[Stored items from a collection]
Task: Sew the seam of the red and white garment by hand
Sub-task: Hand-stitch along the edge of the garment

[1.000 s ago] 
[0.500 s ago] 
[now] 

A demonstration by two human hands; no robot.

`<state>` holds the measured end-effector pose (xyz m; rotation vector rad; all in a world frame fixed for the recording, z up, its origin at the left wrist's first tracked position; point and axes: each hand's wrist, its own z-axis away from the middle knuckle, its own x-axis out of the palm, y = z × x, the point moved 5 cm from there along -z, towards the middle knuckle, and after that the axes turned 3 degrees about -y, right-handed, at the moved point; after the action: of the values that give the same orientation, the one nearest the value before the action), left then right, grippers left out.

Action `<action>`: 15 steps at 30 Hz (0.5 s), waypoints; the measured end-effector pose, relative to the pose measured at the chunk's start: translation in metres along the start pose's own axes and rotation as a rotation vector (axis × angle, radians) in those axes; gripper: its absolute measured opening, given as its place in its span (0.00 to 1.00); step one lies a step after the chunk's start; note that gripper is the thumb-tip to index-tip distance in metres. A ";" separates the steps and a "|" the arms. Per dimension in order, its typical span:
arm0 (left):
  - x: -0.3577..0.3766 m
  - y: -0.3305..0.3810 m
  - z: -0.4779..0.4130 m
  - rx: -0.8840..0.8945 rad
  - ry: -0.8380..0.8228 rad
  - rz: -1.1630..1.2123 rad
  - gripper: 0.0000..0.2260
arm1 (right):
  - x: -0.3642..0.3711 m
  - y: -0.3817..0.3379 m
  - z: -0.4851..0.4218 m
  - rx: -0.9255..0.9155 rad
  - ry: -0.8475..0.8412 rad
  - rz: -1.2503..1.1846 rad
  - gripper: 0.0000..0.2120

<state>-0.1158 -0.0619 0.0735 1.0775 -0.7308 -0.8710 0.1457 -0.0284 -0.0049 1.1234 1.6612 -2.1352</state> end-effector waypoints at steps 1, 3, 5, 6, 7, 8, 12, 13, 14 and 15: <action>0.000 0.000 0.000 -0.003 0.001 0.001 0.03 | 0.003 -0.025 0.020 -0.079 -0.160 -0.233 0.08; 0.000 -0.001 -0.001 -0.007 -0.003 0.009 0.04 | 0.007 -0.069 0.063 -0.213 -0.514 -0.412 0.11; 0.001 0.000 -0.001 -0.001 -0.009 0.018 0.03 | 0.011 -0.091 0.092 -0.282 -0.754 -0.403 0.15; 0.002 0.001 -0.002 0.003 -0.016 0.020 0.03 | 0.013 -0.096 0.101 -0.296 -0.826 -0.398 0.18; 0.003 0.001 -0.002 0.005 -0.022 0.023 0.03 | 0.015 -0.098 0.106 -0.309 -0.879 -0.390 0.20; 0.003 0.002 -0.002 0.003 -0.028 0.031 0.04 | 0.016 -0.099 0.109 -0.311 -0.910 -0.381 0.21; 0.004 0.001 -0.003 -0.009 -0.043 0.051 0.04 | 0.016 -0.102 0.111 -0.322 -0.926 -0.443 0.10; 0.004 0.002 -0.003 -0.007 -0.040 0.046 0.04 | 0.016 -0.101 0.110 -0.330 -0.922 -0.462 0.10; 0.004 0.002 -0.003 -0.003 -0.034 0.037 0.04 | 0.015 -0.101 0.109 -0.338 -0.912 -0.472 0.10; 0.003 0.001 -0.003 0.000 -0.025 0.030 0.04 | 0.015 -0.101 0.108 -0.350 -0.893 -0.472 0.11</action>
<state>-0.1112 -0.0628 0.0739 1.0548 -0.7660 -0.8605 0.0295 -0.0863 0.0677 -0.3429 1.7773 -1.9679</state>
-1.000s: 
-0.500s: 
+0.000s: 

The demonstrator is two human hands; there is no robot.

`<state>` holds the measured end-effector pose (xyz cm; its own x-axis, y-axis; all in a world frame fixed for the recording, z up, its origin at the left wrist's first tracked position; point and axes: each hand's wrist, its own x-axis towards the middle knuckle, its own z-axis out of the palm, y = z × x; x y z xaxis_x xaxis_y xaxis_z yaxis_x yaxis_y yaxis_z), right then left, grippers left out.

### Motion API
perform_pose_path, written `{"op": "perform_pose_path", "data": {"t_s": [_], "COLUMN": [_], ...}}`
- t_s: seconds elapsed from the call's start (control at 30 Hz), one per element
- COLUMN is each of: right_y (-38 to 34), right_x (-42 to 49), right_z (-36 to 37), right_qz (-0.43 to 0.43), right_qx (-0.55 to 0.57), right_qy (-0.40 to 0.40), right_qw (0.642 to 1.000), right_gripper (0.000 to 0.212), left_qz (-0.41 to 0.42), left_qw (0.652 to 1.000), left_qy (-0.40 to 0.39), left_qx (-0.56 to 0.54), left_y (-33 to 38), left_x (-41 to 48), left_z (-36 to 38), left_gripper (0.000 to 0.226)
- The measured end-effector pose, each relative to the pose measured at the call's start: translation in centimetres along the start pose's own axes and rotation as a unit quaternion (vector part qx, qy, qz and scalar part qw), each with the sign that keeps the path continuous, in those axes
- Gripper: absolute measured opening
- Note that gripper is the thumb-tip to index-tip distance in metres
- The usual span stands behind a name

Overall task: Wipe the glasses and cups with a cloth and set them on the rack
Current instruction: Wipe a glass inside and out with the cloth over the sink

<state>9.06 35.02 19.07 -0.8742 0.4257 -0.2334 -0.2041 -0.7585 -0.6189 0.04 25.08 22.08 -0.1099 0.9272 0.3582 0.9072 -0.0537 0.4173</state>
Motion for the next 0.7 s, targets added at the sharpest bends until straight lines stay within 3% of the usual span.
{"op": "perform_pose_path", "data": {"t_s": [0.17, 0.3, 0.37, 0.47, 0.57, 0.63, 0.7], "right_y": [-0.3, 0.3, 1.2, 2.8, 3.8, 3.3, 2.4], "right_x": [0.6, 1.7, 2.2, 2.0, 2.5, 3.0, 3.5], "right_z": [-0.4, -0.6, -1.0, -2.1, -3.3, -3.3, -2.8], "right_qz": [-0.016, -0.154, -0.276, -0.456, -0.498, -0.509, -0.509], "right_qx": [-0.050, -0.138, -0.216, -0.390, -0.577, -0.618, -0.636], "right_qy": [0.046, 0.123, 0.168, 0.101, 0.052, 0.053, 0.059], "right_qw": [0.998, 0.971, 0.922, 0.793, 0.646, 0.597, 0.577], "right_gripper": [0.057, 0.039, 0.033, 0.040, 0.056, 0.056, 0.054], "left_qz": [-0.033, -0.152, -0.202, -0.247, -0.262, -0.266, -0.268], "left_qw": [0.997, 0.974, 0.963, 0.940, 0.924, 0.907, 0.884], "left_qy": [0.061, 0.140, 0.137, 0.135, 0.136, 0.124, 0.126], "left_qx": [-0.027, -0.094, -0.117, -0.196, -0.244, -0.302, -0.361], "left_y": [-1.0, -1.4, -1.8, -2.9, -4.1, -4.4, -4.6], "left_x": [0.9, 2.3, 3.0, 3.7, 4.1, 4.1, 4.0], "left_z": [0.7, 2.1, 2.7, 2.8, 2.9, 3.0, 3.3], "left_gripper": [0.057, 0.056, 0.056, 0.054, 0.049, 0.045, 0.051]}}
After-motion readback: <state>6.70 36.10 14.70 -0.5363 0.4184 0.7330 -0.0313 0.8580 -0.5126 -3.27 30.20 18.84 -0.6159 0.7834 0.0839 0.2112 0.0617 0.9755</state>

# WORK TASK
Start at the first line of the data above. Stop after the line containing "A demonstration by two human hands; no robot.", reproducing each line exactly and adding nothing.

# RESULT BELOW
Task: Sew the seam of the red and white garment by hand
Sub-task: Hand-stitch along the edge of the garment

[1.000 s ago] 
[0.500 s ago] 
[now] 

A demonstration by two human hands; no robot.

This exercise is now complete.